• [Exercise goal] Could you print every line from the first one of the records below through the line containing "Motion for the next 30", with both included and nothing else?
** Opening Extracted material block **
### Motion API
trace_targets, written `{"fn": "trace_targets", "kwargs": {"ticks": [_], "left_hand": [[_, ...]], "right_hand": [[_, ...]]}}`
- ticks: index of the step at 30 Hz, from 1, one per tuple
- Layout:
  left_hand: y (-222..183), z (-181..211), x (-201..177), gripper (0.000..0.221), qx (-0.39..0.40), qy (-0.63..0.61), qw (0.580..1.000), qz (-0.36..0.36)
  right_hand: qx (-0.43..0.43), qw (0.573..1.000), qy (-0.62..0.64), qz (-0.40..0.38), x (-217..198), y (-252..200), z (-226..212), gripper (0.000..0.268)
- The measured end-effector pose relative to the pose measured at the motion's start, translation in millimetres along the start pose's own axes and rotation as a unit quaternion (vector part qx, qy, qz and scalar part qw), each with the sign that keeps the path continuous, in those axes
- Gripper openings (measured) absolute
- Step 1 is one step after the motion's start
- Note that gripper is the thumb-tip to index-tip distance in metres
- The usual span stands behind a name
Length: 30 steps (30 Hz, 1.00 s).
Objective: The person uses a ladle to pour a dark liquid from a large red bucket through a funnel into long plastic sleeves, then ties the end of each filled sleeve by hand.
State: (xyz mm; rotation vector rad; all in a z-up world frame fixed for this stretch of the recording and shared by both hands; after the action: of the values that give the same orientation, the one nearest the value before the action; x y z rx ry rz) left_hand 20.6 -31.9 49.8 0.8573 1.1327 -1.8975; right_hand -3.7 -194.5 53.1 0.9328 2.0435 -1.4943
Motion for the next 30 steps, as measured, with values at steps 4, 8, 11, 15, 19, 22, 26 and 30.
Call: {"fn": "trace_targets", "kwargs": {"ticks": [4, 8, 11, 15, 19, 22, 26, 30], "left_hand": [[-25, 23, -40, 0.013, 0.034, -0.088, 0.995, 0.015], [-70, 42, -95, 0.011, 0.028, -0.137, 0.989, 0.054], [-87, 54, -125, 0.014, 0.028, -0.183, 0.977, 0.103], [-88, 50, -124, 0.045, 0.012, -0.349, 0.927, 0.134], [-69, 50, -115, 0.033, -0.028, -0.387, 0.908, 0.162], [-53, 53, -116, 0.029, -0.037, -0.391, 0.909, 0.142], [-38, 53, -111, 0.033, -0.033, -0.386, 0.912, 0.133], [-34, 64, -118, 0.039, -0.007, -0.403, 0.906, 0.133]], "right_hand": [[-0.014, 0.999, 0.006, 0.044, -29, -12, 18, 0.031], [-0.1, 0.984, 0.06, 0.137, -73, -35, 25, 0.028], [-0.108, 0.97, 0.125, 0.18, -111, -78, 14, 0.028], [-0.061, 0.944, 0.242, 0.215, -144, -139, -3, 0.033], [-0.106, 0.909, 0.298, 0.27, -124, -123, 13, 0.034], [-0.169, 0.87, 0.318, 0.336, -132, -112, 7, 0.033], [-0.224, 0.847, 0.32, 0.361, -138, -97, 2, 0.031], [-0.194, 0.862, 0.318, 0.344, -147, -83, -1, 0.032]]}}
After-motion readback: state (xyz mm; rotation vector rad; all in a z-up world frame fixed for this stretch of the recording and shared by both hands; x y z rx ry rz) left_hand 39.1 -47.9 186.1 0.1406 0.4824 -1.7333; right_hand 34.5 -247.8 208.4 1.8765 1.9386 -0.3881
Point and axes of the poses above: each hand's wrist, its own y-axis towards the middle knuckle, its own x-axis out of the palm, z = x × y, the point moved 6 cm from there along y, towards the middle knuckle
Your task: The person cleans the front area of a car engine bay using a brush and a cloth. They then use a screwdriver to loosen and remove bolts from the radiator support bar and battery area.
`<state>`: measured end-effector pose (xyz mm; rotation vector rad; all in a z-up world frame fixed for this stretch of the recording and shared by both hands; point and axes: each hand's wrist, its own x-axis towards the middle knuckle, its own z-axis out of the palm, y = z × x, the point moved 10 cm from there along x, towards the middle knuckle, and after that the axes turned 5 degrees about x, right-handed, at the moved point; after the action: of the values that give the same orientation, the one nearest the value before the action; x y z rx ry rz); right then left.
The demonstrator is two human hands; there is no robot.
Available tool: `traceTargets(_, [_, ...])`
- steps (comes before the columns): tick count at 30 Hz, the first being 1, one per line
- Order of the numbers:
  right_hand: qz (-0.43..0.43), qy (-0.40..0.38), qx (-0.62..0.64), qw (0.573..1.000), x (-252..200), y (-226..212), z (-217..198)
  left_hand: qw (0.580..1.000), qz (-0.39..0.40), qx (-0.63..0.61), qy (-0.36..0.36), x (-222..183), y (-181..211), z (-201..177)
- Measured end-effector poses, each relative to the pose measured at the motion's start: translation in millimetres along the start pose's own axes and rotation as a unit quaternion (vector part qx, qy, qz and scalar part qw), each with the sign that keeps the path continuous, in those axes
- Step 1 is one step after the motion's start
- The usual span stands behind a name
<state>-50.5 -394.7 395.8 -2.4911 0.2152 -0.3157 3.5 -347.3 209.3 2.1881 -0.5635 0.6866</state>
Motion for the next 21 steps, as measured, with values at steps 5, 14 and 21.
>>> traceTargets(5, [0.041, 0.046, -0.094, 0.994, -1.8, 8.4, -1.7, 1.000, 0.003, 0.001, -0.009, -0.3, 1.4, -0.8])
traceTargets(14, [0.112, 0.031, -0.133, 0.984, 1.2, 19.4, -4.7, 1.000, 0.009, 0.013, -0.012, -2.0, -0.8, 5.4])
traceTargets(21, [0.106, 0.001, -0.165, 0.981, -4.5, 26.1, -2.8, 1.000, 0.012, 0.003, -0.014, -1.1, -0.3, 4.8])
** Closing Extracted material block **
• [Reply]
### Motion API
trace_targets, written `{"fn": "trace_targets", "kwargs": {"ticks": [_], "left_hand": [[_, ...]], "right_hand": [[_, ...]]}}`
- ticks: index of the step at 30 Hz, from 1, one per tuple
- Layout:
  left_hand: y (-222..183), z (-181..211), x (-201..177), gripper (0.000..0.221), qx (-0.39..0.40), qy (-0.63..0.61), qw (0.580..1.000), qz (-0.36..0.36)
  right_hand: qx (-0.43..0.43), qw (0.573..1.000), qy (-0.62..0.64), qz (-0.40..0.38), x (-217..198), y (-252..200), z (-226..212), gripper (0.000..0.268)
- The measured end-effector pose relative to the pose measured at the motion's start, translation in millimetres along the start pose's own axes and rotation as a unit quaternion (vector part qx, qy, qz and scalar part qw), each with the sign that keeps the path continuous, in those axes
- Gripper openings (measured) absolute
- Step 1 is one step after the motion's start
- Note that gripper is the thumb-tip to index-tip distance in metres
- The usual span stands behind a name
Length: 30 steps (30 Hz, 1.00 s).
Objective: The person uses a ladle to pour a dark liquid from a large red bucket through a funnel into long plastic sleeves, then ties the end of each filled sleeve by hand.
State: (xyz mm; rotation vector rad; all in a z-up world frame fixed for this stretch of the recording and shared by both hands; after the action: of the values that give the same orientation, the one nearest the value before the action; x y z rx ry rz) left_hand 20.6 -31.9 49.8 0.8573 1.1327 -1.8975; right_hand -3.7 -194.5 53.1 0.9328 2.0435 -1.4943
Motion for the next 30 steps, as measured, with values at steps 4, 8, 11, 15, 19, 22, 26 and 30.

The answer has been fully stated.